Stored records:

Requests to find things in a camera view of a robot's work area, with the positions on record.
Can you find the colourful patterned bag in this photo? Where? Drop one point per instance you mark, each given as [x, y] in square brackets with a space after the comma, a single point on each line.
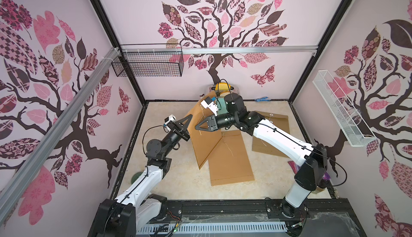
[295, 168]

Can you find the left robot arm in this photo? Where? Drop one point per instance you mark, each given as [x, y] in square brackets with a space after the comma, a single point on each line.
[125, 215]

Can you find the mint green toaster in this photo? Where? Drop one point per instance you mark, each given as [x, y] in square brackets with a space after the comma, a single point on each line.
[220, 96]

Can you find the black wire basket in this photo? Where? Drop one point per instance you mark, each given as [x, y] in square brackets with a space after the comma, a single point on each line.
[149, 60]

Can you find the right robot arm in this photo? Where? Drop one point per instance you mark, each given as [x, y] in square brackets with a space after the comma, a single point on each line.
[312, 160]

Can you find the white slotted cable duct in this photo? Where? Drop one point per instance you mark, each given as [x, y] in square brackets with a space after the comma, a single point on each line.
[213, 228]

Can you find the green cup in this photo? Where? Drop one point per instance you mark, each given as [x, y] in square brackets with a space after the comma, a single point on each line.
[135, 177]

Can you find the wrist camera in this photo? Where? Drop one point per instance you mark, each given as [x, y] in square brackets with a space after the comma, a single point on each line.
[210, 103]
[171, 118]

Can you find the glass jar with dark lid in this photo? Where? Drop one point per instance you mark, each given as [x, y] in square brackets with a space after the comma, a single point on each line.
[318, 190]

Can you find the white wire basket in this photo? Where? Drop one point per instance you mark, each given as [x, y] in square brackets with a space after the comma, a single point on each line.
[348, 117]

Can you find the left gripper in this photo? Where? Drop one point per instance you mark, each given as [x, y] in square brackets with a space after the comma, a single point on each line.
[178, 130]

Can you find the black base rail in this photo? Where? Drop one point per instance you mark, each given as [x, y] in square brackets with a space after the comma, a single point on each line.
[315, 218]

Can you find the brown file bag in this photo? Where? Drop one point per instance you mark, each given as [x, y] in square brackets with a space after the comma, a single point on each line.
[206, 143]
[228, 161]
[269, 146]

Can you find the blue object at wall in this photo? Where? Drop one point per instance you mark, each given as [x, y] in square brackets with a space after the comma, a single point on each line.
[263, 99]

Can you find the yellow bread slice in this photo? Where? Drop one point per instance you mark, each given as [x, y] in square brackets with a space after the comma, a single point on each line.
[222, 87]

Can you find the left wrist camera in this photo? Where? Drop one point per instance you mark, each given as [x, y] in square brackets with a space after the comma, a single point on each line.
[171, 118]

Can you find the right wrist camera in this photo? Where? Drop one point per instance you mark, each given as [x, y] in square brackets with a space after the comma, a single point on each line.
[210, 103]

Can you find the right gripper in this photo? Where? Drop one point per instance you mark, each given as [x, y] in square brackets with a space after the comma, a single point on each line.
[212, 121]

The problem:
Write out again exactly the lines that run from the one holding "Can you find the right wrist" through the last line of the data; omit all other lines.

Result:
Can you find the right wrist camera in this photo? Where? Drop one point per instance you mark, each given as [x, y] in square brackets with a space after the comma, a single point on each line.
[210, 103]

Can you find the right gripper in this photo? Where? Drop one point per instance you mark, each given as [x, y] in square brackets with a space after the comma, a single point on each line.
[212, 121]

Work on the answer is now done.